DO DETECTIVES THINK? (1927) has the boys as inept bodyguards to a judge who has sent a convict named Noah to prison. Noah escapes and heads for the judge's house with plans to kill him. This early teaming of Laurel & Hardy is a fun masquerade romp with dueling butlers.
CALL OF THE CUCKOO (1927) has an incredible collection of comics for an 18 minute short--Laurel & Hardy, Max Davidson, Charley Chase, and Jimmy Finlayson. Max was always referred to as "The Jewish Comedian" by Hal Roach, not really uncruelly. It is his movie as his dopey family moves into a house where nothing works. Doors collapse, sinks turn on stove gas jets and vice versa, lights turn on the wrong lights, and you don't want to know about Max taking a bath while guests are seated directly below him in the dining room. This one is hysterically funny and the only Max Davidson comedy I have seen. I'd like to see more, if they are this good.

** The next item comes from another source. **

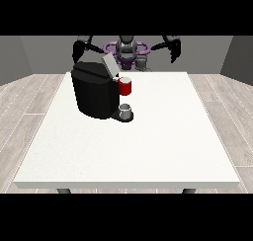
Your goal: Insert the coffee pod into the coffee machine and close the lid
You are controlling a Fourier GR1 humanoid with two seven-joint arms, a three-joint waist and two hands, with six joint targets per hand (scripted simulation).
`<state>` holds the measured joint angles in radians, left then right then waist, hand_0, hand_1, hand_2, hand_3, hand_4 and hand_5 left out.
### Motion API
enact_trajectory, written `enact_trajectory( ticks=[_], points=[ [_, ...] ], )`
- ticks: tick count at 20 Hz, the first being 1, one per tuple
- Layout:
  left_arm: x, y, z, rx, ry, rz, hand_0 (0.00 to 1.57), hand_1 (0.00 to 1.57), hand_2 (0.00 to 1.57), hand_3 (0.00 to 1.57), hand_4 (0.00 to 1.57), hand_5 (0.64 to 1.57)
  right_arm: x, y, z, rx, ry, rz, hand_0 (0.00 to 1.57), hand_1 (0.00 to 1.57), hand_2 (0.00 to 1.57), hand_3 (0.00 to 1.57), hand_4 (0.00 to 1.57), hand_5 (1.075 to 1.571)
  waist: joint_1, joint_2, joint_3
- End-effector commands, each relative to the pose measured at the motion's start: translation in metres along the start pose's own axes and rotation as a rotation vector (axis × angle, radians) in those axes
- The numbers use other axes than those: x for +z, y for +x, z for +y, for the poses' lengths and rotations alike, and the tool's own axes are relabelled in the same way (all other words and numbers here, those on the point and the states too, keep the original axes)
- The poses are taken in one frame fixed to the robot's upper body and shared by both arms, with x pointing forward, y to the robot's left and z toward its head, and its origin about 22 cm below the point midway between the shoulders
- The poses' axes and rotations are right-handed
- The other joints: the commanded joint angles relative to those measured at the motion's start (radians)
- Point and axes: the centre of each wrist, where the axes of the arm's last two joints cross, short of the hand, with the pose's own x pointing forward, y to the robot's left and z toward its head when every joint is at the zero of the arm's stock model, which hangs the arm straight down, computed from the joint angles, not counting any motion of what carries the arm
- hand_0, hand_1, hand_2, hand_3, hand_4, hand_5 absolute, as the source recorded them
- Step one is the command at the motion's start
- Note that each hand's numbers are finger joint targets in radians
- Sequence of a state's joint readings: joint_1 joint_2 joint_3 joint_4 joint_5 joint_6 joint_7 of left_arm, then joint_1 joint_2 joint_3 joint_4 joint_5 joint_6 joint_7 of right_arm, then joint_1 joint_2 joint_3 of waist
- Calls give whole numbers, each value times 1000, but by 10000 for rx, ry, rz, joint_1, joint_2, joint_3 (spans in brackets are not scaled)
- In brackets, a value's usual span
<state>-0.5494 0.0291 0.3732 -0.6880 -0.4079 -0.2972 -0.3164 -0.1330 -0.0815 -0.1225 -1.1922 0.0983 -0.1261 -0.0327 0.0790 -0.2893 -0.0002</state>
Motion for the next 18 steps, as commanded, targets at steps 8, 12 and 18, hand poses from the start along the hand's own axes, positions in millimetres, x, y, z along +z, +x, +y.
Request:
enact_trajectory(
  ticks=[8,12,18],
  points=[
    [18,-7,-6,807,198,576,0,0,0,0,385,1571,-24,78,-4,638,1662,-1801,0,0,0,0,251,1571,582,-263,5],
    [18,16,-2,552,461,-996,0,0,0,0,391,1571,-42,103,-19,267,1302,-2809,0,0,0,0,0,1571,682,1099,5],
    [33,23,-4,510,753,-907,0,0,0,0,356,1571,-49,109,-5,-358,1666,-2073,0,0,0,0,0,1571,723,1334,4]
  ],
)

THE FINISHING TOUCH (1928) has Laurel & Hardy offered $500 if they can build a rich man's house next to a Quiet Zone hospital in one week. Edgar Kennedy guests in this one. It is predictable--nothing goes as planned, and the boys make tons of noise. But I still laughed my head off.
ON THE FRONT PAGE (1926) has a solo Stan Laurel right before he teamed up with "Babe" Hardy. In the Jazz Age, a flapper countess tries to turn the tables on tabloid publications and a publisher's son will lose his job if he does not come in with a story more sensational than his rival newspaper.

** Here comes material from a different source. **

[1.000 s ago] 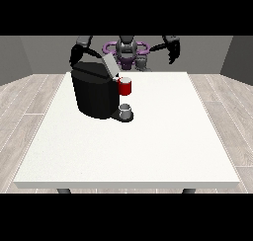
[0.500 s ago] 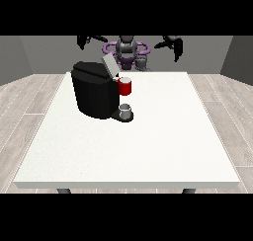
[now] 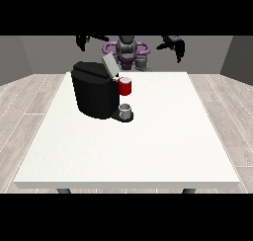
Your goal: Insert the coffee pod into the coffee machine and close the lid
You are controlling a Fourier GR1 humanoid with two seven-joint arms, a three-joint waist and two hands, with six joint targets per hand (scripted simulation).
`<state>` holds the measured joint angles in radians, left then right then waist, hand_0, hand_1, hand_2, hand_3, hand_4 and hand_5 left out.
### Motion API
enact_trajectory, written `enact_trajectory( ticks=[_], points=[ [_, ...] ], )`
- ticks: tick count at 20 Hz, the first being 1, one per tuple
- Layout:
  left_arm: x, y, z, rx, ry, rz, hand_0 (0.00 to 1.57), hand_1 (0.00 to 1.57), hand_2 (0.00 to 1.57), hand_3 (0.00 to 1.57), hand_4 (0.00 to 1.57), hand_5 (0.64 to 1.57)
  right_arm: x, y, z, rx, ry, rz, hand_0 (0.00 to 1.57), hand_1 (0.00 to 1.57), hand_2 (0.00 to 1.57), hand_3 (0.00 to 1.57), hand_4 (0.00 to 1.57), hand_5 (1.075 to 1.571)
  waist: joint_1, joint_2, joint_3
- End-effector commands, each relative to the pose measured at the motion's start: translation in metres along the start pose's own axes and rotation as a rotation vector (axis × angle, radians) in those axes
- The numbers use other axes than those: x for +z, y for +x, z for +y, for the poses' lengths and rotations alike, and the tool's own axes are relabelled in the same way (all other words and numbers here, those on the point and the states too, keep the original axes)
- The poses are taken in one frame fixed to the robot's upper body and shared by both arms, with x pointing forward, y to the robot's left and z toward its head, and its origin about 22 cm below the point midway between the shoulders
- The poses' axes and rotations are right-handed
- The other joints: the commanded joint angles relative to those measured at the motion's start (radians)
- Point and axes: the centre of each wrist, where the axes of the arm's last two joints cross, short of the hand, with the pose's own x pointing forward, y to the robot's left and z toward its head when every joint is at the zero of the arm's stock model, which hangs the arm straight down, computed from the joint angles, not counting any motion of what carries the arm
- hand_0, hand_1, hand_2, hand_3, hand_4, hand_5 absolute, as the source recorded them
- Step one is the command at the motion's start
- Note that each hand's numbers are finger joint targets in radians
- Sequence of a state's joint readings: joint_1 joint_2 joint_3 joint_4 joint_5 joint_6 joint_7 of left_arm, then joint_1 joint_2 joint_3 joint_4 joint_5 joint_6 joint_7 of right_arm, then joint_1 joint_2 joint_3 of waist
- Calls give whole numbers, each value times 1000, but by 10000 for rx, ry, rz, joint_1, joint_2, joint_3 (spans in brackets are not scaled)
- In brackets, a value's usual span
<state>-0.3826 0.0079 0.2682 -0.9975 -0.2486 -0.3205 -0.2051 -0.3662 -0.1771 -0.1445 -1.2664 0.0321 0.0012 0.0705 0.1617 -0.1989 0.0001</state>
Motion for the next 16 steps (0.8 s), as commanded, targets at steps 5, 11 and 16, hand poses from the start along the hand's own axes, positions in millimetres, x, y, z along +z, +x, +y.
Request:
enact_trajectory(
  ticks=[5,11,16],
  points=[
    [4,27,-17,1,-165,-729,0,0,0,0,265,1571,-25,8,6,-1379,-75,445,0,0,0,0,129,1571,474,869,2],
    [23,40,23,-131,405,-1251,0,0,0,0,338,1571,-39,31,-2,-1232,538,359,0,0,0,0,56,1571,-121,1503,-1],
    [21,58,1,-370,228,-1713,0,0,0,0,362,1571,-56,42,9,-1034,327,29,0,0,0,0,0,1571,325,2172,1]
  ],
)
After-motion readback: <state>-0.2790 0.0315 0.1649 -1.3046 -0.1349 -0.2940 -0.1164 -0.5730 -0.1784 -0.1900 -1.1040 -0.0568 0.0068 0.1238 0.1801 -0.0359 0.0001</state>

Finally, HUSTLING FOR HEALTH (an early 1918) has an unrecognizabld Stan going solo for Hal Roach during a Summer away from vaudeville. He is a frantic mess of a person, nothing at all like his immortal later persona. Familiar face Bud Jamison is the neatness freak who lives next door. Bud and Stan drive each other nuts for 15 minutes.

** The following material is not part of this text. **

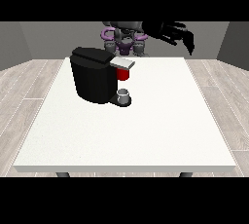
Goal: Insert the coffee pod into the coffee machine and close the lid
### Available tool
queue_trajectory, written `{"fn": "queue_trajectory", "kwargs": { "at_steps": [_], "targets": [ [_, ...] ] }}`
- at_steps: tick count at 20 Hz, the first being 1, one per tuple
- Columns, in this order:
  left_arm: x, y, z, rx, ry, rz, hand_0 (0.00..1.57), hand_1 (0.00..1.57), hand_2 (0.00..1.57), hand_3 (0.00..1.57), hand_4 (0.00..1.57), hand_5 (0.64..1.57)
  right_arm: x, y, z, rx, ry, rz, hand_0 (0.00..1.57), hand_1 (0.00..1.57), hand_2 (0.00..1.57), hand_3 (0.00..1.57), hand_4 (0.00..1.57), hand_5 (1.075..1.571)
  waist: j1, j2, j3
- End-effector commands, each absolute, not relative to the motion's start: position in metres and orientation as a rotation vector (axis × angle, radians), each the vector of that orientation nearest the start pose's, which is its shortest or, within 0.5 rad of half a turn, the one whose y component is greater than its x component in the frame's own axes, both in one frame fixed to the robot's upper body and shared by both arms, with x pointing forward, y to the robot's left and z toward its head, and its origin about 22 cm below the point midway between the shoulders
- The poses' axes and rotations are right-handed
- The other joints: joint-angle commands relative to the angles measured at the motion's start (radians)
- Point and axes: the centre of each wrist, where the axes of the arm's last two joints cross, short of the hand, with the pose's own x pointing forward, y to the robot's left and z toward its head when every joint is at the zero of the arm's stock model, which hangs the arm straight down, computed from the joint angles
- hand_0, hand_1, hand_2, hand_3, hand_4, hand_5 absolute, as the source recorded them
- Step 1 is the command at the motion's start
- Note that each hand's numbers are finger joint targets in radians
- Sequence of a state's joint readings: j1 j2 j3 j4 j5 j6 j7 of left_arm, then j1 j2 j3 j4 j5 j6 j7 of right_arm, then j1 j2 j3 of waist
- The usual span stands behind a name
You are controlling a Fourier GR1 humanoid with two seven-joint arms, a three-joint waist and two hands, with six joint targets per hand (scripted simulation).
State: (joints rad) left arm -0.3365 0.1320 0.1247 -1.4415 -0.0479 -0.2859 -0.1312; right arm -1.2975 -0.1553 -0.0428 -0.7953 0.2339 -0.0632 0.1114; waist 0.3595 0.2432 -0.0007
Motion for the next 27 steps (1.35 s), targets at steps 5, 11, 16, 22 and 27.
{"fn": "queue_trajectory", "kwargs": {
  "at_steps": [5,11,16,22,27],
  "targets": [
    [0.324,0.247,0.077,-0.145,-1.895,-0.398,0.00,0.00,0.00,0.00,0.20,1.571,0.447,-0.095,0.291,-0.242,-1.960,0.490,0.00,0.00,0.00,0.00,0.00,1.571,0.063,0.063,0.0002],
    [0.327,0.233,0.086,-0.164,-1.878,-0.423,0.00,0.00,0.00,0.00,0.30,1.571,0.451,-0.099,0.296,-0.191,-1.972,0.471,0.00,0.00,0.00,0.00,0.13,1.571,0.053,0.075,0.0005],
    [0.321,0.243,0.080,-0.187,-1.928,-0.437,0.00,0.00,0.00,0.00,0.32,1.571,0.453,-0.105,0.294,-0.171,-2.004,0.472,0.00,0.00,0.00,0.00,0.00,1.571,0.064,0.083,0.0001],
    [0.312,0.250,0.058,-0.135,-1.836,-0.370,0.00,0.00,0.00,0.00,0.27,1.571,0.441,-0.065,0.228,0.019,-2.023,0.574,0.00,0.00,0.00,0.00,0.17,1.571,-0.030,-0.021,0.0004],
    [0.300,0.267,0.016,-0.114,-1.687,-0.308,0.00,0.00,0.00,0.00,0.27,1.571,0.425,-0.068,0.163,0.142,-1.958,0.521,0.00,0.00,0.00,0.00,0.26,1.571,-0.078,-0.144,0.0004]
  ]
}}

All six of these delightful shorts are from 35mm studio prints or nitrate camera negatives, and it shows in the stunning image clarity. And they all have lovely new music scores or original Vitaphone music with sound effects. Total running time is about 125 minutes, but you might want to ration them out over a few days to play after a lousy work day. Slapstick comedy does not get any better, both as movies and the print sources. THE LOST FILMS OF LAUREL & HARDY in ten volumes from Hal Roach Studios and Image Entertainment. A random glance at plots at Amazon.com indicates that all ten are worth owning, if you like silent slapstick comedy. Some of the later volumes have Stan or "Babe" alone, Charley Chase, or Jimmy Finlayson mixed in with traditional Laurel & Hardy..
Robert C. Graham | OGMORE BY SEA, VALE OF GLAMORGAN United Kingdom | 03/02/2005
(5 out of 5 stars)
"I will not go into a synopsis of the material as that is readily available but will comment on the series itself having viewed them all.
This is a stunning collection of the early work of the `boys` and is presented from restored 35mm material much of which is taken from the original surviving negatives. Several of the titles in the series, have until fairly recently, been considered lost forever.
Each disc has detailed information on the titles and every film is presented with either the original vitaphone sound on disc (again recently discovered) synchronised with the picture or with a composite vitaphone soundtrack.
Even for those who don`t normally view `silent` movies these are astounding prints of what is now the historic formation of one the most inventive and forever lasting comedy teams ever to grace the silver screen.
Each disc deserves five stars for content, quality and value.